* _What you will do_
Which lines run from the one containing "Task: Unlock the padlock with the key" through the end of the data? Write them out exactly, with the pictures left out.
===== Dataset excerpt =====
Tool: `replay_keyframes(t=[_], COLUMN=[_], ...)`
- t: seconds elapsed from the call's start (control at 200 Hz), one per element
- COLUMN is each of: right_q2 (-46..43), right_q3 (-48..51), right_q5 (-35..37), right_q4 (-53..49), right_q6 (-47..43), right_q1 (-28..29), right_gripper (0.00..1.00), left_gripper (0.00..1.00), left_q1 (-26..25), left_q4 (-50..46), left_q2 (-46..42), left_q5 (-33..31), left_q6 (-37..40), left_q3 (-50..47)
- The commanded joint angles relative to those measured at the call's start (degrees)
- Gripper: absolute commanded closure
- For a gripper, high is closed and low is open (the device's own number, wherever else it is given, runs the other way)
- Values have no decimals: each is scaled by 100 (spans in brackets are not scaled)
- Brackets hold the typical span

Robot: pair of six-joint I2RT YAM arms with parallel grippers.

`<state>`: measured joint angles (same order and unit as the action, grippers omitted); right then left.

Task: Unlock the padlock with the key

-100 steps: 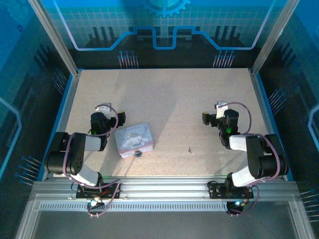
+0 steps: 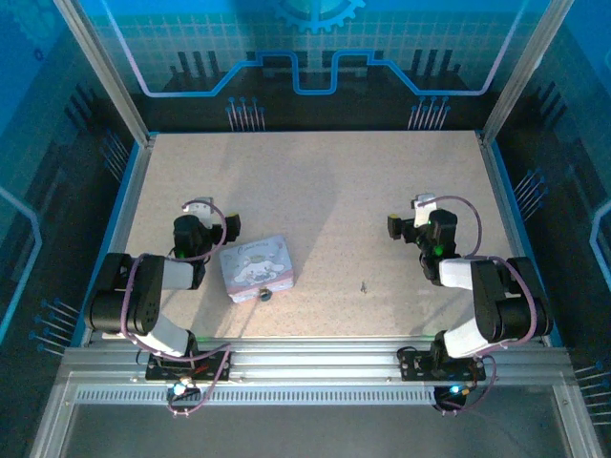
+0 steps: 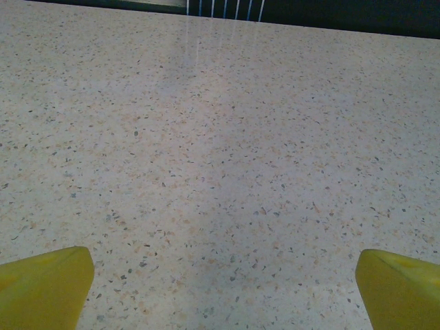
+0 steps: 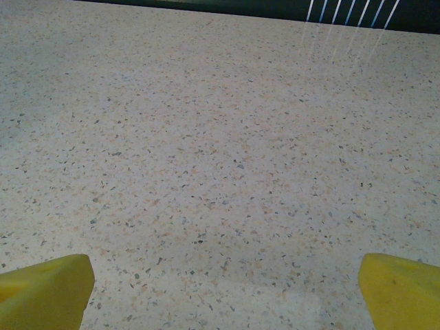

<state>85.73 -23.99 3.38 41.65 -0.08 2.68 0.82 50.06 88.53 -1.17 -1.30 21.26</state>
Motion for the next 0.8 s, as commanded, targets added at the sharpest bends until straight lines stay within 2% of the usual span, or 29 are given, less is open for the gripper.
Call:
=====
* _The completed task_
Task: Unlock the padlock with the key

-100 steps: 
+0 steps: 
+0 steps: 
+0 steps: 

<state>85.73 -23.99 3.38 41.65 -0.08 2.68 0.82 50.06 88.53 -1.17 -1.30 21.26</state>
Motion for the next 0.8 s, as commanded, targets added at the sharpest bends until straight lines stay within 2% of the usual span, or 29 are given, less is open for the gripper.
Call:

There is nothing else to the answer.